# Condition Number dependent algorithms for matrix operations

Using the Conjugate gradient method we can solve a linear system $$Ax=b$$, where $$A\in\mathbb R^{n\times n}$$ in time $$O(n^2 \sqrt{\kappa})$$, where $$\kappa=\frac{\sigma_\mathrm{max}(A)}{\sigma_\mathrm{min}(A)}$$ is the condition number. For well conditioned matrices this is better than inverting $$A$$ in $$O(n^\omega)$$ time (as well as various matrix factorization algorithms.)

My intuition is that well conditioned matrices are in some sense trivial, and this should be a benefit, not just for linear solving, but also other matrix related problems. In particular I'm interested in whether there are condition number dependent algorithms (like $$O(n^{2} f(\kappa))$$ time) for any of the following problems:

For the first, of course we can solve $$n$$ linear systems, but that's $$n^3\sqrt{\kappa}$$ time.

The Lyapunov matrix equation (or Sylvester Equation) $$A\Sigma + \Sigma A^T = R$$ can be solved by the alternating-direction implicit (ADI) method. But I'm not sure how fast that actually is. In this paper (Theorem 6 and 7) they seem to suggest a condition number related bound, but unless I misunderstand something, they need roughly $$n-\varepsilon/\kappa$$ iterations (each $$n^2$$ time). Not really better than $$n^3$$.

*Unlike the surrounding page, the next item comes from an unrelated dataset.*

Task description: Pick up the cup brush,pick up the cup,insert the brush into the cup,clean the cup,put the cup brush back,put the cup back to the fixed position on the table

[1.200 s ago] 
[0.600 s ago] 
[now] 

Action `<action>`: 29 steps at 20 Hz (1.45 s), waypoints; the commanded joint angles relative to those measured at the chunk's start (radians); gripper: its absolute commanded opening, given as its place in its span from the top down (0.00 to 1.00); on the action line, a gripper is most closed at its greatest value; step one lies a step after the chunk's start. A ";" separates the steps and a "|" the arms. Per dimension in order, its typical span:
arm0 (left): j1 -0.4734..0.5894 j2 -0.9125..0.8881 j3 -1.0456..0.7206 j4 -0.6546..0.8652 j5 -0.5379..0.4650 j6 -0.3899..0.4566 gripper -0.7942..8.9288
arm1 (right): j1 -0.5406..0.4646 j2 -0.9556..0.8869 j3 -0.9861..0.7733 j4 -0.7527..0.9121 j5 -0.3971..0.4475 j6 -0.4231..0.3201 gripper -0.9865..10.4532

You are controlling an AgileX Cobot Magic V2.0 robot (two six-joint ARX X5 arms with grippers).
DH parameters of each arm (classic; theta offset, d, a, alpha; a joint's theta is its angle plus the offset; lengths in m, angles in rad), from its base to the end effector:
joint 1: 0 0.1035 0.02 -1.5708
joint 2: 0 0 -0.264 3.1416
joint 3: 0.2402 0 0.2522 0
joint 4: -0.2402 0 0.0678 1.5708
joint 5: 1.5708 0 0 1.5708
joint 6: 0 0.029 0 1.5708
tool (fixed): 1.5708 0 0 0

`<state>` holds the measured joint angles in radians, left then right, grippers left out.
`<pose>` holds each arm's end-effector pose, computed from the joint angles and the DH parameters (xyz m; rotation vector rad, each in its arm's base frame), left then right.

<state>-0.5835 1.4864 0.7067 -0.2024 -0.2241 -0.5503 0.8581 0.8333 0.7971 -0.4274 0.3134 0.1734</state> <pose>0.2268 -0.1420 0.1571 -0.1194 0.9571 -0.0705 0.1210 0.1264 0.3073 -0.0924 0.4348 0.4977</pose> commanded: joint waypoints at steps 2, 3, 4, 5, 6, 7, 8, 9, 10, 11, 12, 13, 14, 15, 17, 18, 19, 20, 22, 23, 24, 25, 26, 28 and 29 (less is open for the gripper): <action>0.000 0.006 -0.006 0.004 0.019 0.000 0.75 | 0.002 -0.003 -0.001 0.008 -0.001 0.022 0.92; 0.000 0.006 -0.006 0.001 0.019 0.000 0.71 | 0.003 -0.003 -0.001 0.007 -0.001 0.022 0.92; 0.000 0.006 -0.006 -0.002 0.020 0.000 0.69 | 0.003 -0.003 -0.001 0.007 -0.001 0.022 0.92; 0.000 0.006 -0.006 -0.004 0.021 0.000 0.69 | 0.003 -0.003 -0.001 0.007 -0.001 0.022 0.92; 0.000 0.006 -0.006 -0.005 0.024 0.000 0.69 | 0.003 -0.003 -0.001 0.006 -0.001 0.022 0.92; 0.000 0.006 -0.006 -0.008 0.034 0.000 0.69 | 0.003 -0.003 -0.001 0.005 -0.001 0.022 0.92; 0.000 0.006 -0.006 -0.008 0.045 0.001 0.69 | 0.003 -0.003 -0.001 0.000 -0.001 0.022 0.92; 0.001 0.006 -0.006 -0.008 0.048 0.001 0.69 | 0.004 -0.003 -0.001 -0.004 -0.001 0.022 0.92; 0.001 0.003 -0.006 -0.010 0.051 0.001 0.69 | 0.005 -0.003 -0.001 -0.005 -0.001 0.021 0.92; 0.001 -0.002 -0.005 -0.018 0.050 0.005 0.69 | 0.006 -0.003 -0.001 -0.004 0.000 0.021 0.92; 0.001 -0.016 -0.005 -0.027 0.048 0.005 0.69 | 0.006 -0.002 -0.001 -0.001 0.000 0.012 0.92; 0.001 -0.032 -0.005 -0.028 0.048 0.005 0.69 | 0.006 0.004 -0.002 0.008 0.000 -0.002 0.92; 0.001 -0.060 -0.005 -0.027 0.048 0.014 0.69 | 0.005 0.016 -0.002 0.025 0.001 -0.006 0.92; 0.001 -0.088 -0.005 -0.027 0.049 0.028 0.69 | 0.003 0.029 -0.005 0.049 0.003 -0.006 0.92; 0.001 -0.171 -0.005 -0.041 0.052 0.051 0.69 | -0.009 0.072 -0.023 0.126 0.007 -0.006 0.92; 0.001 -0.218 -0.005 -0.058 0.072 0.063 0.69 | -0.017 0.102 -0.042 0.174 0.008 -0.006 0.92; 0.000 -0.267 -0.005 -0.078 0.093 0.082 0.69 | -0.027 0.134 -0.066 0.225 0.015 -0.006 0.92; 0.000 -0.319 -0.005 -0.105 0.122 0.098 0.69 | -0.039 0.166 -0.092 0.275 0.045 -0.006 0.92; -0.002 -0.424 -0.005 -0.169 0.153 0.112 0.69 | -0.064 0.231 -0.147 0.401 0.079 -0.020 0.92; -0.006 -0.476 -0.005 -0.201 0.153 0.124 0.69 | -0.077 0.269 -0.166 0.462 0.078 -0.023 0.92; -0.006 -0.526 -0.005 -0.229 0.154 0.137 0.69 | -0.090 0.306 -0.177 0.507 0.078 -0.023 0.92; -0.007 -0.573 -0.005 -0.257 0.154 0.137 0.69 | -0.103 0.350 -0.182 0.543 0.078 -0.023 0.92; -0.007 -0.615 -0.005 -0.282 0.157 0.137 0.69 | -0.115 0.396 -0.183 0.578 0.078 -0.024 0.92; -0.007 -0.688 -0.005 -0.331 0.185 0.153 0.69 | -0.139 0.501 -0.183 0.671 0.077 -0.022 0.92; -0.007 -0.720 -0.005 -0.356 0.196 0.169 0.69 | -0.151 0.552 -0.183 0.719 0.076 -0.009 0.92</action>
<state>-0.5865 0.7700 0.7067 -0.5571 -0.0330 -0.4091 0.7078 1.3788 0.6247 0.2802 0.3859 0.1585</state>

For matrix determinant it seems from this mathoverflow answer that $$n^\omega$$ is not even possible. So maybe it's unrealistic to beat $$n^3$$ here, even though some structured matrices can be solved faster.

• BTW, answer here gives a way to bound convergence of CG linear solver when $A$ matrix eigenvalues are contained in two clusters of width $\epsilon$. High condition number is a special case of this analysis with eigenvalues contained in just one cluster of small width Nov 3 at 13:35

This was meant as a comment, but too long.

If we fix matrix norm to be 1, we can ask - which algorithms terminate faster when smallest eigenvalue is far from zero?

We can rule out algebraic algorithms like in Ryan Williams answer -- those perform the same number of steps regardless of numeric values. Instead, only consider iterative algorithms which continue until certain numeric error criterion is met.

My feeling is that many such algorithms terminate faster for well-conditioned matrices.

Here's a sketch of how to show this for linear equation solving. The trick is to reformulate gradient descent as operating on the space of eigenvalues rather than dimensions.

The the problem of solving $$Ax=b$$ using gradient descent with learning rate $$1$$ on least squares objective. Since gradient descent is rotationally symmetric we can take $$H=A^T A$$ to be diagonal WLOG, with diagonal entries $$\{h_1,\ldots,h_d\}$$. Suppose we care about relative loss rather than absolute, hence can take $$\|A\|=1$$. If the initial loss is bounded, we have a bound on $$(x^*_i-x^0_i)^2$$ for solution $$x^*$$ and initial guess $$x^0$$. For simplicity, assume this quantity is exactly $$1$$.

After $$t$$ steps, our least squares loss is the following

$$f(t)=\sum_{i=1}^d h_i (1-h_i)^{2t}$$

We can write this sum down as integral over $$\mathrm{d}h$$, the empirical density of $$h_i$$

$$f(t)=\int \mathrm{d}h\ h (1-h)^{2t}$$

You can view this as a convolution with a kernel that is moving to the left as $$t$$ increases. Fixing range of the spectrum fixes the range of $$t$$ for which the loss is changing. For instance, visualize this for $$h=\{1/200,1/20,1/2\}$$ Since we have norm $$1$$, upper bound on condition gives a lower bound on smallest eigenvalue $$\lambda_d$$. The "gradient descent kernel" is centered at $$\frac{1}{2t}$$, hence one would expect for the error to decay exponentially with $$t$$ after $$t>\frac{1}{2\lambda_d}$$ steps, hence needing $$O\left(\frac{\log \epsilon }{2\lambda_d}\right)$$ steps for accurate approximation

Regarding Lyapunov's equation $$AX+XA'=B$$ with Hermitian $$A$$ associated with a matrix of eigenvectors $$U$$ and column vector of eigenvalues $$s$$, you can write solution as follows (proof):

$$X=U \left( \frac{U' BU}{s + s'} \right) U'$$

If our application doesn't care about choice of basis, we would just need to compute the central part

$$\frac{U' BU}{s + s'}$$

Now the question would be -- is this cheap to approximate for well-conditioned $$A$$?